EXERCISE: Each line from the start of the data below through the one containing "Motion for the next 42" must be reproduced exactly.

DATASET EXCERPTS:
_____
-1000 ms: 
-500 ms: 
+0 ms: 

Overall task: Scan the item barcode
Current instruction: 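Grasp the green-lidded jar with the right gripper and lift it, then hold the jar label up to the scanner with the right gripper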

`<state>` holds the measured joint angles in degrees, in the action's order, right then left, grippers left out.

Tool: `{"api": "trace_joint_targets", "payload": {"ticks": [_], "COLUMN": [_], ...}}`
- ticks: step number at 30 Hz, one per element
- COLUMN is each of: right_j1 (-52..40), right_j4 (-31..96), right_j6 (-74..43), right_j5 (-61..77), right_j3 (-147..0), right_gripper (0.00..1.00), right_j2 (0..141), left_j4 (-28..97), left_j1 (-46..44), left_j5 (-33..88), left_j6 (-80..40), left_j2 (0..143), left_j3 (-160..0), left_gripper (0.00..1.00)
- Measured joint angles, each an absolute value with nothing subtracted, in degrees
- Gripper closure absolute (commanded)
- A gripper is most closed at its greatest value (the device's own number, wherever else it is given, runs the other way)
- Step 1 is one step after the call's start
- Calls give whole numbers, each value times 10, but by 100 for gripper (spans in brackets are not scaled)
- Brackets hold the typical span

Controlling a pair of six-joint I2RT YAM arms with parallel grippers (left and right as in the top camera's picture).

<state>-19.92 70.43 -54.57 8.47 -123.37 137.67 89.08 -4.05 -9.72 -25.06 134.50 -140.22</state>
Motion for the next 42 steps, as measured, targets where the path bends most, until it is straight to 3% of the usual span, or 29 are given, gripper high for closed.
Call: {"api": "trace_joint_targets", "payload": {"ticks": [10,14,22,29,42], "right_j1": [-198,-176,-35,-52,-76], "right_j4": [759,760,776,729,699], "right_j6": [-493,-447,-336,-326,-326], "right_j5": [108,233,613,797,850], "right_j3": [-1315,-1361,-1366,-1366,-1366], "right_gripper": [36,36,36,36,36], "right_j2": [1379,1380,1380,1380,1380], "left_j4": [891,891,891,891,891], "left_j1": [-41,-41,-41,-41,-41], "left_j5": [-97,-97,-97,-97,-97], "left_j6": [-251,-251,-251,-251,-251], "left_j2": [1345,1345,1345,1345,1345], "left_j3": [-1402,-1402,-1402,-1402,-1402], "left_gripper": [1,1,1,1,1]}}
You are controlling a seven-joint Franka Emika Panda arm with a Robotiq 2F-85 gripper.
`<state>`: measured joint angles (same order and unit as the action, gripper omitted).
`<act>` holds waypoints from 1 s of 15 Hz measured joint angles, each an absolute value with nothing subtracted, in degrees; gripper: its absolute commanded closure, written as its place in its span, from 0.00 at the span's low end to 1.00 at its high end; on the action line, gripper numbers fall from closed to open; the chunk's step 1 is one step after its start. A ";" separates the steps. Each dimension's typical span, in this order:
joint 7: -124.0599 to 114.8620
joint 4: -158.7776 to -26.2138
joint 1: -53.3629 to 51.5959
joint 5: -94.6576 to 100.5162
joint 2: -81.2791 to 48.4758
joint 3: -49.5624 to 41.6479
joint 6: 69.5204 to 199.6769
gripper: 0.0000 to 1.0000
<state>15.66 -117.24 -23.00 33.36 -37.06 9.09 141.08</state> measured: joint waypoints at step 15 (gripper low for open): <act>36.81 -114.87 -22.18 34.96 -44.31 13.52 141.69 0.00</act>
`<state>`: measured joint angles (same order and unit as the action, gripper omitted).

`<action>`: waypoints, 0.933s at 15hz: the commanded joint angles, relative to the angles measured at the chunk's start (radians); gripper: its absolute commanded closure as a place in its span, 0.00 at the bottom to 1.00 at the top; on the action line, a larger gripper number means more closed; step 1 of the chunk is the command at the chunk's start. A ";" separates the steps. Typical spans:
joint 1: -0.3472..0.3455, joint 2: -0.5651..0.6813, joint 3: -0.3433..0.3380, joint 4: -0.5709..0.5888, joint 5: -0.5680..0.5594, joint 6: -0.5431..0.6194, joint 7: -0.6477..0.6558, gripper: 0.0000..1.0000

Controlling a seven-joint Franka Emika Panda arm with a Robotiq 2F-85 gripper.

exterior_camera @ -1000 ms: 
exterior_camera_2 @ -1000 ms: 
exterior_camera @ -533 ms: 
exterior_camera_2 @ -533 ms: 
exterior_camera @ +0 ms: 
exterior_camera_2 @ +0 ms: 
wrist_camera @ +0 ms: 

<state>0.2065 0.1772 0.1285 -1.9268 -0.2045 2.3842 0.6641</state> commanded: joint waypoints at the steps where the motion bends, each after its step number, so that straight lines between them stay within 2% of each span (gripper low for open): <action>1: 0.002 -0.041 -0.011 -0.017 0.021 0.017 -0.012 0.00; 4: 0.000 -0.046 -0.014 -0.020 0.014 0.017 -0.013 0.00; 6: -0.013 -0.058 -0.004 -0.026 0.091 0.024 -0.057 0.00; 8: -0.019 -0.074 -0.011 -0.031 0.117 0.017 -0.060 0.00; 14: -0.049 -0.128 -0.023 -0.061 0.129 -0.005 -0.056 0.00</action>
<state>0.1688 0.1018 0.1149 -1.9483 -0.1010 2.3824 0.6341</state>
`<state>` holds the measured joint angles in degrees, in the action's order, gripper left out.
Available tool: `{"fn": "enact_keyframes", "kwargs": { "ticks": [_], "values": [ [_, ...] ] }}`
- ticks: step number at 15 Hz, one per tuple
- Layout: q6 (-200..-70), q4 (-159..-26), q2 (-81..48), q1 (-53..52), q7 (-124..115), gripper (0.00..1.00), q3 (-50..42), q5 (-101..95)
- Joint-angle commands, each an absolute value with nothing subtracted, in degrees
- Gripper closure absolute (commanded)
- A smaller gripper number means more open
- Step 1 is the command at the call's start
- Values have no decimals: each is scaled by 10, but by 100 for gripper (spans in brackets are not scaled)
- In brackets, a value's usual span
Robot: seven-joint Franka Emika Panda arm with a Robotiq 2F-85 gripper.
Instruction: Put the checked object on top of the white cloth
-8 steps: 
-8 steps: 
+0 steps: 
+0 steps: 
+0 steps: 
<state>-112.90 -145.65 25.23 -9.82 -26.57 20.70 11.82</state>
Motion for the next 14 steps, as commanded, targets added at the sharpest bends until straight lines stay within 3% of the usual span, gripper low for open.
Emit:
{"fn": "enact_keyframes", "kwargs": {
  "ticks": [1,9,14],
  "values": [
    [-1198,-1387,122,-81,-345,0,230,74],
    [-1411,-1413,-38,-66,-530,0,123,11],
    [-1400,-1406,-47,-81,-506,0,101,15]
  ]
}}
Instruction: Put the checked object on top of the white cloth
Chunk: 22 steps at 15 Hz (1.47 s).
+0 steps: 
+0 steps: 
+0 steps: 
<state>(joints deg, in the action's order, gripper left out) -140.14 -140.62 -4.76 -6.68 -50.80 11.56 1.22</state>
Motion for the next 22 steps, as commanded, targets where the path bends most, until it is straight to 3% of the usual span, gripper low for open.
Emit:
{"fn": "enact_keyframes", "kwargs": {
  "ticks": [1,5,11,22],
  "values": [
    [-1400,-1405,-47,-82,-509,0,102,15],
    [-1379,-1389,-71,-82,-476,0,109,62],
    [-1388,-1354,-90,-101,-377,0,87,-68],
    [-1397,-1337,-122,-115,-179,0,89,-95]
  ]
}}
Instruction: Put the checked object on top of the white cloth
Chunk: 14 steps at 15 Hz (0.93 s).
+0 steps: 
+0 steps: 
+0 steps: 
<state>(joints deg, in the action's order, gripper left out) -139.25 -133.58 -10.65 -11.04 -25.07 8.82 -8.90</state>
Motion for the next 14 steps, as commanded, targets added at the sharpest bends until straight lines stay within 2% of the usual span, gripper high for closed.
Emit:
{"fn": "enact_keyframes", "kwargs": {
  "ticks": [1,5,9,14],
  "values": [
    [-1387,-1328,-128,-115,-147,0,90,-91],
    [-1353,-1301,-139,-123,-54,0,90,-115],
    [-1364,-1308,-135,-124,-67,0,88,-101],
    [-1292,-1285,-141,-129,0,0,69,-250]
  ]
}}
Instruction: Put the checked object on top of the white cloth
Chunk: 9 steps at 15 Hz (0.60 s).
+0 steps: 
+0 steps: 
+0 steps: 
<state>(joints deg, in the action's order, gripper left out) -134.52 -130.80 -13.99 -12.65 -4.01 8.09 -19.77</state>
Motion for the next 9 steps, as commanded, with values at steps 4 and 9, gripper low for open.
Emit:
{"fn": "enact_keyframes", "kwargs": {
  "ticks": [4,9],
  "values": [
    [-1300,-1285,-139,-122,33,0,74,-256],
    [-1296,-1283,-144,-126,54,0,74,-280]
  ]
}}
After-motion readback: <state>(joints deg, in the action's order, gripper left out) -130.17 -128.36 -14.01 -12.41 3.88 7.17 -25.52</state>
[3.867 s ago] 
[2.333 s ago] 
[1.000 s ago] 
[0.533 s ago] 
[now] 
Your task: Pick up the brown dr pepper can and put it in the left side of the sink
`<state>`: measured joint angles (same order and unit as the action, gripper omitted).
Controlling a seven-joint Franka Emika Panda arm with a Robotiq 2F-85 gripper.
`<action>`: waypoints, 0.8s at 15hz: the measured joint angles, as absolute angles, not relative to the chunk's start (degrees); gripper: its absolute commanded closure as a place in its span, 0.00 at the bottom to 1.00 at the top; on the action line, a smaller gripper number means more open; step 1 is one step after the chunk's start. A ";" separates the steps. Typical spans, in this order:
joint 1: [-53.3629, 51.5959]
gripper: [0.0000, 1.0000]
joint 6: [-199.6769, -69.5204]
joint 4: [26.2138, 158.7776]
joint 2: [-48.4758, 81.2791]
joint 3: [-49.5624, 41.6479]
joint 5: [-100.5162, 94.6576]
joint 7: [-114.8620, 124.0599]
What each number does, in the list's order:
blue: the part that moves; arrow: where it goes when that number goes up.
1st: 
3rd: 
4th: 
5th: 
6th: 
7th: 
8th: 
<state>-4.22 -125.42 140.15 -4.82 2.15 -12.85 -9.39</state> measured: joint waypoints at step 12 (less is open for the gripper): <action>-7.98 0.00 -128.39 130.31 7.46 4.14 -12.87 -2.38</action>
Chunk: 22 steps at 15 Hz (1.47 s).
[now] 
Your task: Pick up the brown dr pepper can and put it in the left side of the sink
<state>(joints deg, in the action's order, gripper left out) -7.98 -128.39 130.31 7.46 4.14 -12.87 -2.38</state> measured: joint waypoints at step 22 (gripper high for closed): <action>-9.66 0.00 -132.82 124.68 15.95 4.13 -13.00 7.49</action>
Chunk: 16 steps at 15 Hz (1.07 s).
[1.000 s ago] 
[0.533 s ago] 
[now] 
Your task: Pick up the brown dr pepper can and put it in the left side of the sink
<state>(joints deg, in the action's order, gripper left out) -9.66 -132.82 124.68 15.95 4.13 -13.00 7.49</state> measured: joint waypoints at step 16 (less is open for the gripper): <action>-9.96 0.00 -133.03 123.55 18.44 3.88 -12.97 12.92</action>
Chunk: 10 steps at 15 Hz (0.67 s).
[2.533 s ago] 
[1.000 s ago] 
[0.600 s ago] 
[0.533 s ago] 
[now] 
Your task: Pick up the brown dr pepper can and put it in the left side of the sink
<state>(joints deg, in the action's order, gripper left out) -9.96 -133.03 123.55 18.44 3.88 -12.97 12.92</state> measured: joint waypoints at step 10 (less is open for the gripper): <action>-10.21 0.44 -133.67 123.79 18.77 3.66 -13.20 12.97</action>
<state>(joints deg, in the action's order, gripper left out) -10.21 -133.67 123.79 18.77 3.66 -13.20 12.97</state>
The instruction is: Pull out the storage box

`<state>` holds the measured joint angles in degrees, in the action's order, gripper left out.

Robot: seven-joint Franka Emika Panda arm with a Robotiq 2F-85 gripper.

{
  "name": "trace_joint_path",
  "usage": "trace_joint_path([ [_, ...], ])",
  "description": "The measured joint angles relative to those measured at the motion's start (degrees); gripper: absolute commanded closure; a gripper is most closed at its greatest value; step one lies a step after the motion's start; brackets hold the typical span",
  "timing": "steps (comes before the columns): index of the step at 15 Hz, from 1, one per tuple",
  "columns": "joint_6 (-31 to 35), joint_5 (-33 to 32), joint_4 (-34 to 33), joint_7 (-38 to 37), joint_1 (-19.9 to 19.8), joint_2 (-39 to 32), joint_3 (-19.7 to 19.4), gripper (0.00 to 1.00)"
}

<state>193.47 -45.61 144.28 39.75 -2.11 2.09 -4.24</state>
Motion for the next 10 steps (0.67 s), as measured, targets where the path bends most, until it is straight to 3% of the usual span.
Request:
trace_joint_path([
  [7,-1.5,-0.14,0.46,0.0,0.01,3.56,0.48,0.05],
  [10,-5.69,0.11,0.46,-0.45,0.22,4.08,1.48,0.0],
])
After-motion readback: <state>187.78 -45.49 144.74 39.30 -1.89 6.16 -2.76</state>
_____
YOUR SOLUTION:
-1000 ms: 
-500 ms: 
+0 ms: 

Overall task: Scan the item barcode
Current instruction: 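Grasp the green-lidded jar with the right gripper and lift it, then hold the jar label up to the scanner with the right gripper
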
`<state>` holds the measured joint angles in degrees, in the action's order, right then left, grippers left out.

Tool: `{"api": "trace_joint_targets", "payload": {"ticks": [_], "COLUMN": [_], ...}}`
- ticks: step number at 30 Hz, one per element
- COLUMN is each of: right_j1 (-52..40), right_j4 (-31..96), right_j6 (-74..43), right_j5 (-61..77), right_j3 (-147..0), right_gripper (0.00..1.00), right_j2 (0..141), left_j4 (-28..97), left_j1 (-46..44), left_j5 (-33..88), left_j6 (-80..40), left_j2 (0..143), left_j3 (-160..0), left_gripper (0.00..1.00)
- Measured joint angles, each an absolute value with nothing subtracted, in degrees
- Gripper closure absolute (commanded)
- A gripper is most closed at its greatest value (the device's own number, wherever else it is given, runs the other way)
- Step 1 is one step after the call's start
- Calls give whole numbers, each value times 10, but by 100 for gripper (spans in brackets are not scaled)
- Brackets hold the typical span

Controlling a pair of six-joint I2RT YAM arms with parallel grippers (left and right as in the top camera's picture).

<state>-19.92 70.43 -54.57 8.47 -123.37 137.67 89.08 -4.05 -9.72 -25.06 134.50 -140.22</state>
Motion for the next 42 steps, as measured, targets where the path bends most, until it is straight to 3% of the usual span, or 29 are given, gripper high for closed.

What was asked now has a complete answer.